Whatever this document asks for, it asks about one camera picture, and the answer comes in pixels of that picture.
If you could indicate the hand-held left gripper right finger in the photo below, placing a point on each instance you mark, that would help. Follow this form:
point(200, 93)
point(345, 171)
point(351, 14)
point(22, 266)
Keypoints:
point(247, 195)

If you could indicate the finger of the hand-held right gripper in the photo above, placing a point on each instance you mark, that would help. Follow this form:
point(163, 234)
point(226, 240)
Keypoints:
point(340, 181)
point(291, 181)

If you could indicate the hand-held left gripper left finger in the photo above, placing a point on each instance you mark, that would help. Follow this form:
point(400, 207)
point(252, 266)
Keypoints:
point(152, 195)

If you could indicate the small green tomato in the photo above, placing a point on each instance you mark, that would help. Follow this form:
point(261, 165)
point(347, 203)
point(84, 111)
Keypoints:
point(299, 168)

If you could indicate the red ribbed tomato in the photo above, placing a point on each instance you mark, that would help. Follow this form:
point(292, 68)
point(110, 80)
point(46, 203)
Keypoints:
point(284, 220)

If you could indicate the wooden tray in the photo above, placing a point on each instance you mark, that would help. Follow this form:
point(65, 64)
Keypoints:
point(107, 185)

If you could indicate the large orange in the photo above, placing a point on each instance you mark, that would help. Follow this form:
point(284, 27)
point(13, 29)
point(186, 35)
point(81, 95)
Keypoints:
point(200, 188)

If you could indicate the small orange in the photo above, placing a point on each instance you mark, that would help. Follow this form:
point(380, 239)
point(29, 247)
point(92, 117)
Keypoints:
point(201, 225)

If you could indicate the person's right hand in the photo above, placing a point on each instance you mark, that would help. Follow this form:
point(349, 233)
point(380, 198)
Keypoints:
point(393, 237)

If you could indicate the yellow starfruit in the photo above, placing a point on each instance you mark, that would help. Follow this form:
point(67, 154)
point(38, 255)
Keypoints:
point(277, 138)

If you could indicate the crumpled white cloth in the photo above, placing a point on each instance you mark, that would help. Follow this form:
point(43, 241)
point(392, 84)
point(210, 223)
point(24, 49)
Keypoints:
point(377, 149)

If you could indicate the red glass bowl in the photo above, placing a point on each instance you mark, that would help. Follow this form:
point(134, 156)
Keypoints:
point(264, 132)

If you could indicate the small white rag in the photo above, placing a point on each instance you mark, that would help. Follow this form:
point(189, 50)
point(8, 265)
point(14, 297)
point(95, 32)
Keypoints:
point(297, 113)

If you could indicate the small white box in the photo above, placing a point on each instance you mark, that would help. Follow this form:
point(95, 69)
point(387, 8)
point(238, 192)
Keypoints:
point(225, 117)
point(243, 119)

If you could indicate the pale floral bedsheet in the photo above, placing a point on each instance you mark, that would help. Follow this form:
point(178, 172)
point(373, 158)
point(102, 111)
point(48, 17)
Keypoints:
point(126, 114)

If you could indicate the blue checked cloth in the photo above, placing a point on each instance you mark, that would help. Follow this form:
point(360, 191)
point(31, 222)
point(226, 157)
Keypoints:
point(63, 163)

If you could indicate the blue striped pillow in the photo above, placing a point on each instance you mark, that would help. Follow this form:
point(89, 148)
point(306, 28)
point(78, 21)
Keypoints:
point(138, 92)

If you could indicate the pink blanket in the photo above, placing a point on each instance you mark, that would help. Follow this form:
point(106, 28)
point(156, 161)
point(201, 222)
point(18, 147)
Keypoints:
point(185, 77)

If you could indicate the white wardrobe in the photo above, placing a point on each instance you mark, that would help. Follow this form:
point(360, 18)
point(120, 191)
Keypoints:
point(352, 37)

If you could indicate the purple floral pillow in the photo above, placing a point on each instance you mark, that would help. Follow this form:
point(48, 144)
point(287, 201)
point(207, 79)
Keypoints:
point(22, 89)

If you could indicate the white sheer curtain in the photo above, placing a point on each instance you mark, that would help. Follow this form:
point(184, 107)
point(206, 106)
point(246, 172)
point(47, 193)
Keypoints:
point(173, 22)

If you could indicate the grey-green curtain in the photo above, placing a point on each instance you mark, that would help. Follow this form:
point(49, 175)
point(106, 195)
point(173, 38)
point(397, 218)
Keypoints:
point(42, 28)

* * *

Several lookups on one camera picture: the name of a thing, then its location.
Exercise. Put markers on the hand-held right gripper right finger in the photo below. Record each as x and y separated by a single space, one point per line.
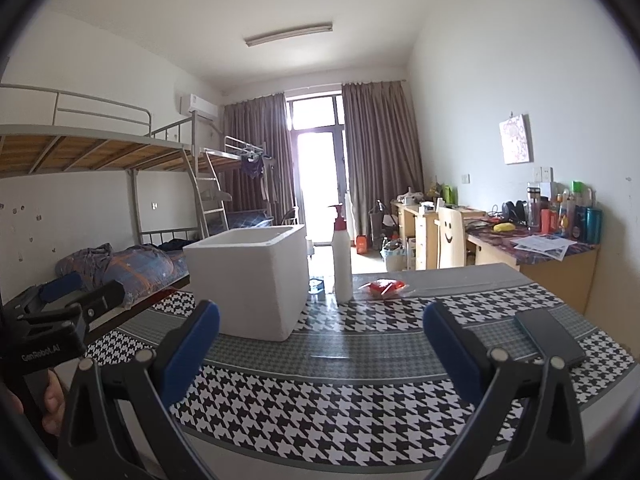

--

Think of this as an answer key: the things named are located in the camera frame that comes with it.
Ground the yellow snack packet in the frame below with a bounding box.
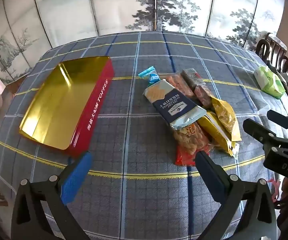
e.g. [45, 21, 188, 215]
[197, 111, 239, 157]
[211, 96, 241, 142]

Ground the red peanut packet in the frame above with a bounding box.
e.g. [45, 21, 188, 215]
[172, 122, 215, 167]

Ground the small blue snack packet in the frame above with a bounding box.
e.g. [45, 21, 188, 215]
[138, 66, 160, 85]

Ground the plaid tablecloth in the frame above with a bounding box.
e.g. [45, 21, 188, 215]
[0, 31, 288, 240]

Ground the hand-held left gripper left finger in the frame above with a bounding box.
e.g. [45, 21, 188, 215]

**What to work on:**
Within the material, find all lines that hold the word "yellow" and show them.

**Reply:**
If you could indicate the yellow starfruit in the photo above, placing a point on each instance you mark, that would help. Follow this form:
Ground the yellow snack packet in the frame below with a bounding box.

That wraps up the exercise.